Rasa takut kembali menyergap hatiku. Ada apa dengan Calvin? Mengapa penyakit ringan membuatnya harus tes darah?
"Daddy...Arini mau es krim." rengek Arini tiba-tiba.
Anak kecil bodoh, umpatku dalam hati. Bisa-bisanya dia minta es krim pada orang sakit. Kulihat Calvin membungkuk, mendekatkan wajahnya ke wajah Arini.
"Iya, Sayang. Di samping rumah sakit ada kedai es krim yang enak banget. Kita ke sana."
"Calvin! Kamu lagi sakit..."
"No problem, Sivia."
"Arini maunya sama Daddy aja. Mommy Sivia galak..."
Kurang ajar betul. Penilaian anak kecil terlalu jujur dan tak bisa dikontrol. Alhasil kubiarkan Calvin membawa Arini pergi.
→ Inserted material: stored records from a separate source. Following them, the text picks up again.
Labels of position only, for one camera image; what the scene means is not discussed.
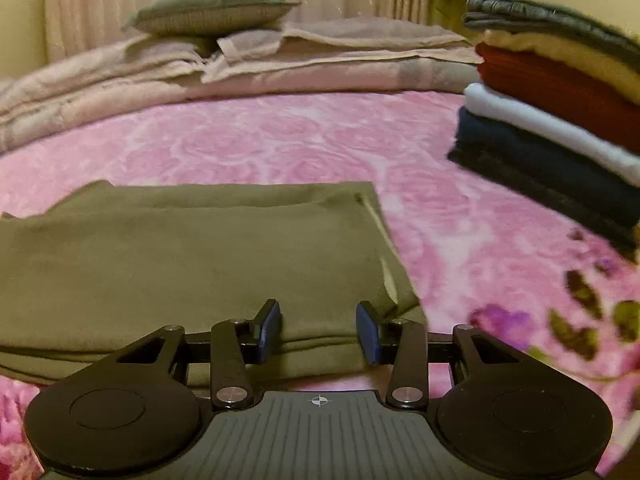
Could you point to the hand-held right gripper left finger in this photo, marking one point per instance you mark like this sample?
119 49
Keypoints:
270 330

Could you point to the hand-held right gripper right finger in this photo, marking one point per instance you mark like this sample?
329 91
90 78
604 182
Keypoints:
365 332

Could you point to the olive green pants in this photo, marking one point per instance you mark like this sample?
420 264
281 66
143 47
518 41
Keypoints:
200 270

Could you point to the pink floral blanket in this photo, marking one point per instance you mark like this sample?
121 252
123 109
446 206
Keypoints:
450 200

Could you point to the folded black garment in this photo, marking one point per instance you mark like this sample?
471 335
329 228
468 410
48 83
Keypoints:
550 195

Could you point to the folded navy garment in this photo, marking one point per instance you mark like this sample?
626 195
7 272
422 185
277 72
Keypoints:
525 155

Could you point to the folded white garment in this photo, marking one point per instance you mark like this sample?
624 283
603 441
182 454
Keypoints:
540 120

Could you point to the folded red garment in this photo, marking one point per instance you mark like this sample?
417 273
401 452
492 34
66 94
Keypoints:
550 85

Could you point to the green cushion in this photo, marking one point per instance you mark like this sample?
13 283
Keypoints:
210 7

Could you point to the folded cream garment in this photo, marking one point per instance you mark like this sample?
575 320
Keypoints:
575 55

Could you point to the folded blue jeans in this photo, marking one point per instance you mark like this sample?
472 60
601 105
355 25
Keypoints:
550 12
Kursi tunggu membisu. Kuhempaskan tubuh di atasnya. Aku menunggu-nunggu Jose dan Alea dengan hati cemas.
Semenit. Tiga menit. Lima menit, terdengar bunyi roda-roda kursi menggelinding di lantai. Rasanya aku familiar. Kulihat Jose dan Alea di ujung koridor. Mereka bergegas mendekatiku.